Prof. Dr. Michel Dumontier
Abstract | Semantic approaches for biomedical knowledge integration and discovery
With its focus on investigating the basis for the sustained existence of living systems, modern biology has always been a fertile, if not challenging, domain for knowledge management and discovery. Yet the existence of millions of scientific articles, thousands of databases, and hundreds of ontologies, offers an exciting opportunity to reuse our collective knowledge, were it not stymied by incompatible formats, partial and overlapping standards, and heterogeneous data access.
In this talk, I will discuss our efforts to use a variety of knowledge representation and data mining technologies to wrangle biomedical knowledge into simple, but effective representations in order to generate and test hypotheses concerning drug repositioning and drug safety. As increased pressure mounts from researchers, publishers, and funders to provide FAIR (Findable, Accessible, Interoperable, and Reuseable) data, researchers worldwide need to be strategically poised to use these representations to pursue increasingly sophisticated discovery towards understanding human health and disease.

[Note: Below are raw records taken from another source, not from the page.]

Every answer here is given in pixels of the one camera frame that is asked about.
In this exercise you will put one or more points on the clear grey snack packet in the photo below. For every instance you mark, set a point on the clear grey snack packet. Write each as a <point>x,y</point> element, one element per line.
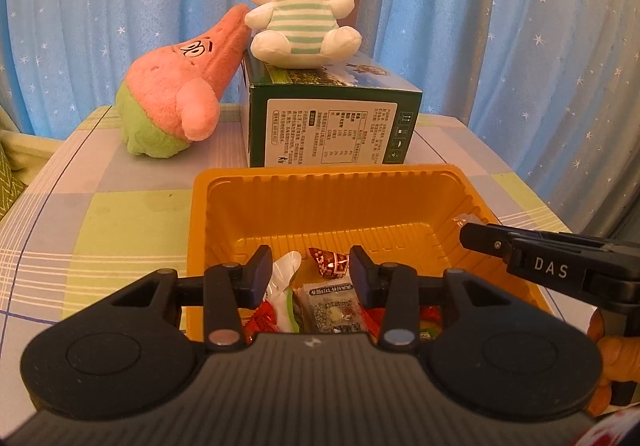
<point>327,308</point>

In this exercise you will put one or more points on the clear candy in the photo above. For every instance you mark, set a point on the clear candy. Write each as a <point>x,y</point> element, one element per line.
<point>465,218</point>

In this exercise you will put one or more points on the green cardboard box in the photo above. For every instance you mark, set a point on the green cardboard box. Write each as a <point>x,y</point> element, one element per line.
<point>325,126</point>

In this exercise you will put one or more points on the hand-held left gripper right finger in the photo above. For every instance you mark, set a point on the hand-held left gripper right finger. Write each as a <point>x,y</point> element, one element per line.
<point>361,276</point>

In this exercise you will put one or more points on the red patterned clothing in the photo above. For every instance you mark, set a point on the red patterned clothing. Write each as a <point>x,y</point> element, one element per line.
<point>612,431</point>

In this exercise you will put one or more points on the pink green starfish plush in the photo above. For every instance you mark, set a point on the pink green starfish plush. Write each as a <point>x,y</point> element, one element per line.
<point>165,86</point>

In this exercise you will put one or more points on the checkered tablecloth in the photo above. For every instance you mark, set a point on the checkered tablecloth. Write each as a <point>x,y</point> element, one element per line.
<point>100,206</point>

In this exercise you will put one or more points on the red brown patterned candy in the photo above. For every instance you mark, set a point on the red brown patterned candy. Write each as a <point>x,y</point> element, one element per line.
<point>327,263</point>

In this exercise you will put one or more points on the green patterned cushion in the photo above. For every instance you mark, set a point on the green patterned cushion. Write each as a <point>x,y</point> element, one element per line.
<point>9,186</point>

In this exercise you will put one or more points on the white snack packet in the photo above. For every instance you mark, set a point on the white snack packet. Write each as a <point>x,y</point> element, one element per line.
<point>285,271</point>

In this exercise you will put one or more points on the pale green cushion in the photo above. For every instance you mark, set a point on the pale green cushion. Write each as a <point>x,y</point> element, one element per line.
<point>30,151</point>

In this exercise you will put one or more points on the white striped bear plush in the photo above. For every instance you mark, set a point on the white striped bear plush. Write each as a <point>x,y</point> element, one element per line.
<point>290,31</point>

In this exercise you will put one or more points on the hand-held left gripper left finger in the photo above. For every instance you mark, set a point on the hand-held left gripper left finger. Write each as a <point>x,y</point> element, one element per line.
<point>262,273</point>

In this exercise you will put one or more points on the person's right hand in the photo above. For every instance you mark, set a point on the person's right hand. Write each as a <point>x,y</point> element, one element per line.
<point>612,358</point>

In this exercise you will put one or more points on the orange plastic tray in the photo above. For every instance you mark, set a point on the orange plastic tray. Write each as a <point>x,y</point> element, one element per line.
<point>325,206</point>

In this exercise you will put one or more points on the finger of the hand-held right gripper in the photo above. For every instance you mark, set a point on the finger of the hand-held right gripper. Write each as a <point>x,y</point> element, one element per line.
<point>485,238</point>

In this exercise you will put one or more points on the blue star curtain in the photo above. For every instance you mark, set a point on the blue star curtain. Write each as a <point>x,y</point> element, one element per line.
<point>100,26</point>

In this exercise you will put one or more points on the red foil candy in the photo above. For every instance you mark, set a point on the red foil candy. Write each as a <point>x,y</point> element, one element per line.
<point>262,321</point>

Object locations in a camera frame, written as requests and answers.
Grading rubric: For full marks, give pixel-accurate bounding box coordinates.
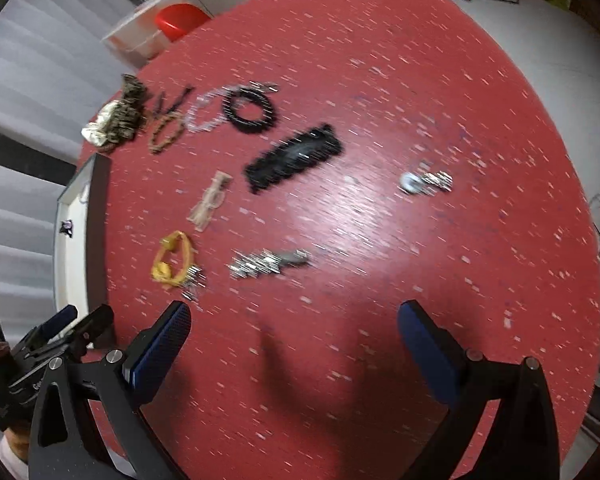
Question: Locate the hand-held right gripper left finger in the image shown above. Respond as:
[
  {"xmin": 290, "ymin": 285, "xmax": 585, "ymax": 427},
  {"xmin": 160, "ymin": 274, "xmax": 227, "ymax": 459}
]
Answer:
[{"xmin": 27, "ymin": 301, "xmax": 192, "ymax": 480}]

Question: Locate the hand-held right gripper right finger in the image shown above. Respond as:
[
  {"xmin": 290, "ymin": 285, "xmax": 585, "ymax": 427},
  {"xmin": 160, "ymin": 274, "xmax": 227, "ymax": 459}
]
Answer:
[{"xmin": 398, "ymin": 300, "xmax": 562, "ymax": 480}]

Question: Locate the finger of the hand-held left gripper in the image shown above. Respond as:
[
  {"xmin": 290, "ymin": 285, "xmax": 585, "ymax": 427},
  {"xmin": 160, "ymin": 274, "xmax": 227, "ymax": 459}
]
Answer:
[
  {"xmin": 55, "ymin": 305, "xmax": 116, "ymax": 357},
  {"xmin": 27, "ymin": 304, "xmax": 79, "ymax": 347}
]

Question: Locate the white shallow box tray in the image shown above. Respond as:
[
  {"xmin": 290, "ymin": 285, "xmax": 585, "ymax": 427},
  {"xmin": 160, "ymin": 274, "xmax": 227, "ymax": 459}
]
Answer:
[{"xmin": 54, "ymin": 154, "xmax": 115, "ymax": 351}]

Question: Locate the silver rhinestone chain earring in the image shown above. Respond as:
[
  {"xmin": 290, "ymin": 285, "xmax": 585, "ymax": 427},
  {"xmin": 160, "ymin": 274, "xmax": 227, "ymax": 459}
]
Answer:
[{"xmin": 180, "ymin": 267, "xmax": 208, "ymax": 303}]

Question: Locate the yellow hair tie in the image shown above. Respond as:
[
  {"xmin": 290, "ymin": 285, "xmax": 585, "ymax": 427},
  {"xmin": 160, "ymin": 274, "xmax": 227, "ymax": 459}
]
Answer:
[{"xmin": 150, "ymin": 231, "xmax": 197, "ymax": 288}]

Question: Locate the silver star rhinestone hair clip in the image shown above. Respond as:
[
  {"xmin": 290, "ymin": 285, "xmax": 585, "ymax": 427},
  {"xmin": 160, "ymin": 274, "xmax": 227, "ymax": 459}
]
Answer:
[{"xmin": 230, "ymin": 248, "xmax": 311, "ymax": 279}]

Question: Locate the silver disc star earring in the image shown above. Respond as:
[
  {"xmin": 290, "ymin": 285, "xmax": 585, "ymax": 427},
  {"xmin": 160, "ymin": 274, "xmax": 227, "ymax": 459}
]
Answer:
[{"xmin": 399, "ymin": 170, "xmax": 453, "ymax": 195}]

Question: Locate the beige rabbit hair clip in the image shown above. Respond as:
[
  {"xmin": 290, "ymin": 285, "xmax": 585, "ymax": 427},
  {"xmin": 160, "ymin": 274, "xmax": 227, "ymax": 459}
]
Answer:
[{"xmin": 187, "ymin": 171, "xmax": 233, "ymax": 233}]

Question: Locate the purple hair tie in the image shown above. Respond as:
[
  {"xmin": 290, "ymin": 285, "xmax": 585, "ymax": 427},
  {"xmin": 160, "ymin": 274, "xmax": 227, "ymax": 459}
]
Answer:
[{"xmin": 185, "ymin": 87, "xmax": 231, "ymax": 135}]

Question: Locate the black crochet hair clip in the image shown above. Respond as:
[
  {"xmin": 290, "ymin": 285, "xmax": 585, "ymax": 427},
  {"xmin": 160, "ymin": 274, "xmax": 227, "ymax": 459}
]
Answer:
[{"xmin": 244, "ymin": 124, "xmax": 343, "ymax": 195}]

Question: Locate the person's left forearm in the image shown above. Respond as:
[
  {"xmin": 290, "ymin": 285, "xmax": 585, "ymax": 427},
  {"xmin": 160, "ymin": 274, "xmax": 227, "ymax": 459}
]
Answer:
[{"xmin": 0, "ymin": 422, "xmax": 33, "ymax": 476}]

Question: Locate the cream polka dot scrunchie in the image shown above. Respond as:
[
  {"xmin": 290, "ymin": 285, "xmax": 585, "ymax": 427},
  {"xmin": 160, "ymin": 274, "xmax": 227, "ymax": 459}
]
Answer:
[{"xmin": 81, "ymin": 101, "xmax": 126, "ymax": 147}]

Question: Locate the leopard print scrunchie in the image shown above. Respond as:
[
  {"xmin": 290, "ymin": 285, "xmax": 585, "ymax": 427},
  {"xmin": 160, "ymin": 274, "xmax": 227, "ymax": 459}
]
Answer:
[{"xmin": 102, "ymin": 74, "xmax": 148, "ymax": 153}]

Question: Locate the small brown hair clip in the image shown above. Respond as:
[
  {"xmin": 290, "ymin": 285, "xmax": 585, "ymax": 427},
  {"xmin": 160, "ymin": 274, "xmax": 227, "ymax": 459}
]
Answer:
[{"xmin": 147, "ymin": 87, "xmax": 193, "ymax": 155}]

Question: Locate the white curtain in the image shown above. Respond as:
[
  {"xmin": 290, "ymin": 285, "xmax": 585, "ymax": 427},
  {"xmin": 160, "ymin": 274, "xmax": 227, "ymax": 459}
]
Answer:
[{"xmin": 0, "ymin": 0, "xmax": 136, "ymax": 321}]

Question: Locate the clear plastic container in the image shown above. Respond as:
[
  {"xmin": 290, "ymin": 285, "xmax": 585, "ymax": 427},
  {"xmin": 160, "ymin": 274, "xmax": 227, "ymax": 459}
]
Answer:
[{"xmin": 101, "ymin": 0, "xmax": 191, "ymax": 68}]

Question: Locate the red plastic chair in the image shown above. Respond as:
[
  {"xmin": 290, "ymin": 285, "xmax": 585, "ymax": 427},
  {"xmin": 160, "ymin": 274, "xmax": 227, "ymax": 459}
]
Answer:
[{"xmin": 154, "ymin": 3, "xmax": 212, "ymax": 43}]

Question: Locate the black bead bracelet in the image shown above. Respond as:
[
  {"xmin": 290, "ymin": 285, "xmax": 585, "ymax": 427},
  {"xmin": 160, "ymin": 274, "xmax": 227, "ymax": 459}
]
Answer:
[{"xmin": 223, "ymin": 87, "xmax": 278, "ymax": 136}]

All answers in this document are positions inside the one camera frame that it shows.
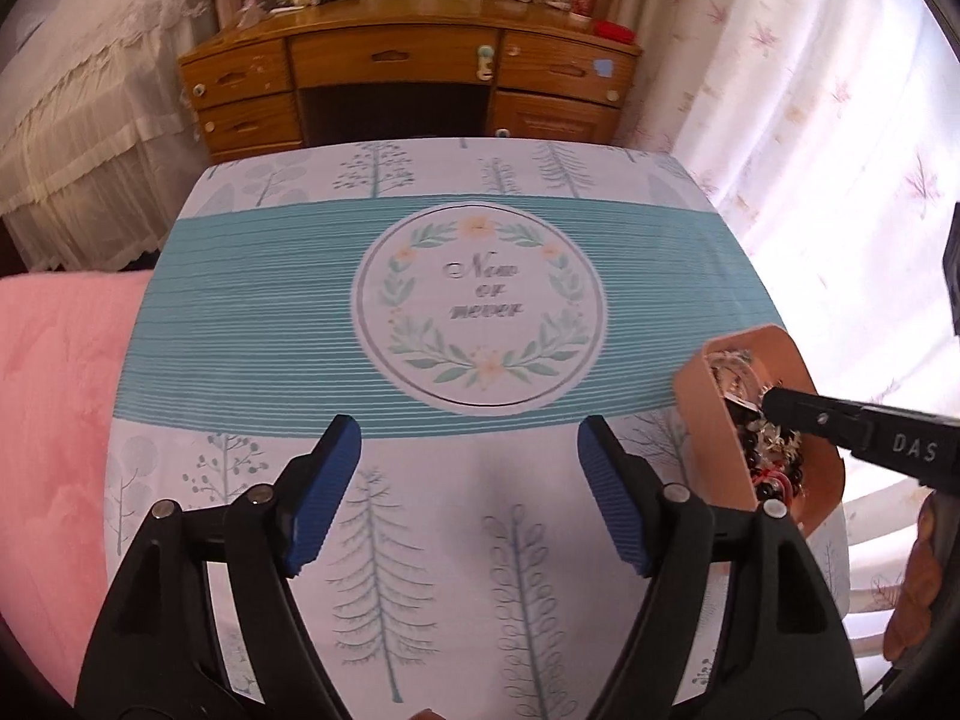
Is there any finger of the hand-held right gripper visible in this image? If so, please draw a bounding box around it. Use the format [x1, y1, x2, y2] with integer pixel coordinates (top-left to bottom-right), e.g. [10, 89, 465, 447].
[759, 384, 865, 457]

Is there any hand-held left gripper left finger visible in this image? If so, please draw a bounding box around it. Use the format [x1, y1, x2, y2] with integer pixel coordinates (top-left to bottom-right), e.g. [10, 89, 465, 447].
[75, 414, 364, 720]

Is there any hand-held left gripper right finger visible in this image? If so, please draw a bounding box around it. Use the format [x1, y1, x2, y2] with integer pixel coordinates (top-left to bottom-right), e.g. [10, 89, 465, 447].
[577, 415, 866, 720]

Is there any gold charm bracelet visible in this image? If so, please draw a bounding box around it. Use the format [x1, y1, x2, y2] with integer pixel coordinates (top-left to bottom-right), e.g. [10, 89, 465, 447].
[749, 418, 808, 460]

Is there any black bead bracelet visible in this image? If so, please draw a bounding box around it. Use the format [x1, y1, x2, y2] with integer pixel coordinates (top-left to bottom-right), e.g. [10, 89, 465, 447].
[738, 420, 808, 512]

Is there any pink plastic box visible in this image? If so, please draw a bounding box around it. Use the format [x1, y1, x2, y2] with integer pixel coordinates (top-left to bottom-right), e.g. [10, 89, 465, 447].
[672, 323, 848, 538]

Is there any person's right hand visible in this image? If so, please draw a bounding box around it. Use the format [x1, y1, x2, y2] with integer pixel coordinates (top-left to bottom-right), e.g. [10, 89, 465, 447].
[883, 490, 948, 665]

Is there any white plastic chair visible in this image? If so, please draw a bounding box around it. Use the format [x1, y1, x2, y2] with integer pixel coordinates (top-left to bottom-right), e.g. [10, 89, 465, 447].
[823, 478, 940, 617]

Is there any tree print tablecloth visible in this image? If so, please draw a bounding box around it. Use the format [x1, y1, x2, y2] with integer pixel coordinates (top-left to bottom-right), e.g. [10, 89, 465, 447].
[104, 136, 857, 720]

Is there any pink blanket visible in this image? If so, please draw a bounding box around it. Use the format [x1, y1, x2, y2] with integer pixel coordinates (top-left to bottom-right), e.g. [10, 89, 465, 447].
[0, 268, 156, 692]

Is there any white floral curtain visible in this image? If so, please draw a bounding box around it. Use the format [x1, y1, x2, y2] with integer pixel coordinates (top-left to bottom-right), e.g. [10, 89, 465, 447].
[606, 0, 960, 425]

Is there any cream lace bedspread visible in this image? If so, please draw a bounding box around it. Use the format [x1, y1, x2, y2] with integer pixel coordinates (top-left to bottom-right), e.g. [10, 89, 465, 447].
[0, 0, 220, 272]

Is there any wooden dresser desk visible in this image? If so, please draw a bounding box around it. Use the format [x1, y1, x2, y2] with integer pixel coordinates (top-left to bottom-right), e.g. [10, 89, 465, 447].
[178, 3, 645, 165]

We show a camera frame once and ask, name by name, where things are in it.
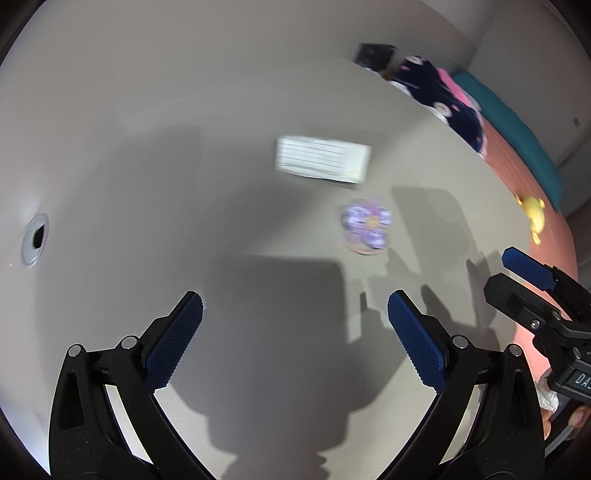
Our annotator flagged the black box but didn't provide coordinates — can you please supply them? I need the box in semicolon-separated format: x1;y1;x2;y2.
355;43;398;73

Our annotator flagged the grey strap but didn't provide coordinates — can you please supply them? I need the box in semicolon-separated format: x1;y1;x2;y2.
545;425;576;457

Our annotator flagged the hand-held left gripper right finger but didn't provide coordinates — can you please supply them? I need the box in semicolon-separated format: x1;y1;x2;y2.
381;290;548;480

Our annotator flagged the navy floral garment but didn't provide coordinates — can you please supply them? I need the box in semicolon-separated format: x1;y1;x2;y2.
388;55;485;153

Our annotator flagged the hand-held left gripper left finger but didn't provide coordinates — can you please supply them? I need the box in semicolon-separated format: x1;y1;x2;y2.
48;291;222;480

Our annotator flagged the white lined paper card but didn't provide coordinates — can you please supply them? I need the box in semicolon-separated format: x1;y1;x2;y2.
274;135;373;185

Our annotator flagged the purple flower sticker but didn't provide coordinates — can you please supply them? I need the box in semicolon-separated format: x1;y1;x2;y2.
341;198;393;256

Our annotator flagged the bed with orange sheet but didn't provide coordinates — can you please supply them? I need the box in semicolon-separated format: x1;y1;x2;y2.
480;120;579;370

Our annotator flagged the white crumpled tissue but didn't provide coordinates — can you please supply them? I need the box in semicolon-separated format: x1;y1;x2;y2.
537;369;562;412

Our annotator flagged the teal blanket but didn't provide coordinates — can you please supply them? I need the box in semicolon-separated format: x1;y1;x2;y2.
452;69;564;212

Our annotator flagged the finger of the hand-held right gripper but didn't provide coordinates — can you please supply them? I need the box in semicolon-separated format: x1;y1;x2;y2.
484;273;566;334
501;247;591;321

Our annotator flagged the grey desk cable grommet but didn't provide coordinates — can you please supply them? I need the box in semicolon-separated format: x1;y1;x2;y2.
22;213;50;267

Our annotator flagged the yellow plush duck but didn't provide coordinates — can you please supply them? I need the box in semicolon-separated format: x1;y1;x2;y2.
515;195;548;245

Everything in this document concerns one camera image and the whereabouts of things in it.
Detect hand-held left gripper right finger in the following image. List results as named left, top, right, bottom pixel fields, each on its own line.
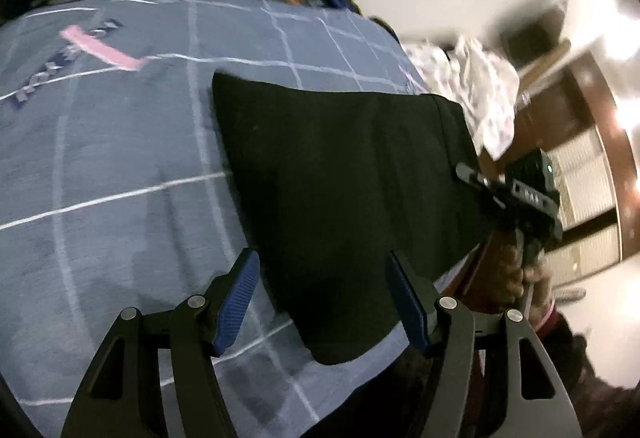
left=388, top=250, right=584, bottom=438

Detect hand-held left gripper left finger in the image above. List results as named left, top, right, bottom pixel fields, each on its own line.
left=60, top=248, right=261, bottom=438

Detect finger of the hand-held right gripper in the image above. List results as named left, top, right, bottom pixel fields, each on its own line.
left=455, top=161, right=507, bottom=209

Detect black pants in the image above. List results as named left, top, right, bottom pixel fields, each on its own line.
left=211, top=70, right=493, bottom=366

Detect person's right forearm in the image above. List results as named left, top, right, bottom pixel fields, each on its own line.
left=537, top=303, right=640, bottom=438

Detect person's right hand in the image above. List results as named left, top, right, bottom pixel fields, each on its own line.
left=495, top=238, right=554, bottom=315

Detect brown wooden wardrobe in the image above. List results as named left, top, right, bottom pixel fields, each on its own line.
left=510, top=50, right=633, bottom=271

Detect white flowered cloth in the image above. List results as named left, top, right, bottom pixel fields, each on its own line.
left=405, top=35, right=521, bottom=161

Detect blue checked bed sheet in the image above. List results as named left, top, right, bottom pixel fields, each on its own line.
left=0, top=0, right=481, bottom=434

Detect dark wall-mounted box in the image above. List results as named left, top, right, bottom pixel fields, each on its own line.
left=500, top=0, right=571, bottom=68

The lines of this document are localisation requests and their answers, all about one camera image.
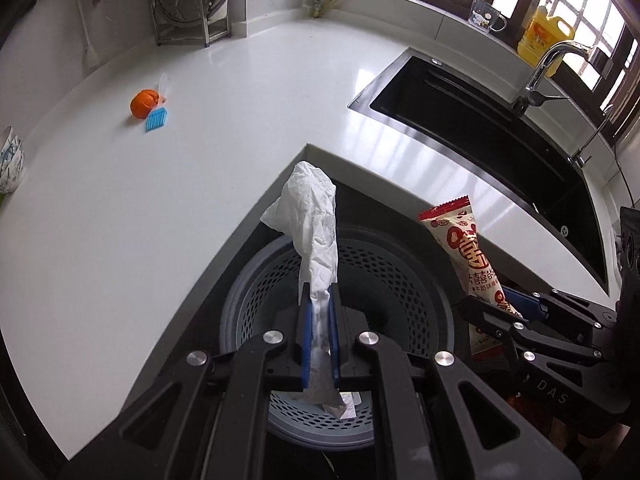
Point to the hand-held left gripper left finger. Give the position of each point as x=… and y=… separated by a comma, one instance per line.
x=306, y=355

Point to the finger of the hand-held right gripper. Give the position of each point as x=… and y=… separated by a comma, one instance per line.
x=522, y=302
x=500, y=322

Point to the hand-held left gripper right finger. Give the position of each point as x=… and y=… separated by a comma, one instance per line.
x=335, y=355

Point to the grey perforated trash bin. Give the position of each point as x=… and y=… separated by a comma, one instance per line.
x=390, y=300

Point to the red white snack wrapper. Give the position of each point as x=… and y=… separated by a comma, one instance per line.
x=457, y=250

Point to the white tissue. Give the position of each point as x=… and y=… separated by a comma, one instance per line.
x=315, y=220

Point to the black kitchen sink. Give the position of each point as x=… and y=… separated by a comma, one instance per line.
x=475, y=135

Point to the thin chrome tap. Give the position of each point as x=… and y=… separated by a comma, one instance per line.
x=595, y=135

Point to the chrome sink faucet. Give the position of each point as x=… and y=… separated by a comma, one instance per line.
x=545, y=60

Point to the yellow detergent bottle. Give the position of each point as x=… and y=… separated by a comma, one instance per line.
x=542, y=35

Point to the blue ribbed plastic piece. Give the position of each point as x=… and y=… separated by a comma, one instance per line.
x=156, y=120

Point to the clear mug with cartoon print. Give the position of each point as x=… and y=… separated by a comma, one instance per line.
x=484, y=15

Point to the orange peel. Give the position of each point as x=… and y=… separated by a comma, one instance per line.
x=142, y=104

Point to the clear wrapper strip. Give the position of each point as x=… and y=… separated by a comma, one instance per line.
x=164, y=85

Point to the white blue patterned bowl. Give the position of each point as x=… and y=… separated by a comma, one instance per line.
x=12, y=172
x=5, y=142

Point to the metal dish rack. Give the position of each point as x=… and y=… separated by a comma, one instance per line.
x=180, y=15

Dr. Michel Dumontier is a world-renowned researcher in the field of data science. After his work at the Stanford Center for Biomedical Informatics Research at Stanford University, he started as Distinguished Professor of Data Science at Maastricht University in January 2017.
His research focuses on the development of computational methods to increase the understanding of how living systems respond to chemical agents and how this response changes with genetic and environmental conditions.
Moreover, he advances the development of semantic web technologies to facilitate the investigation as well as the publishing and sharing of the vast amounts of biomedical data and knowledge.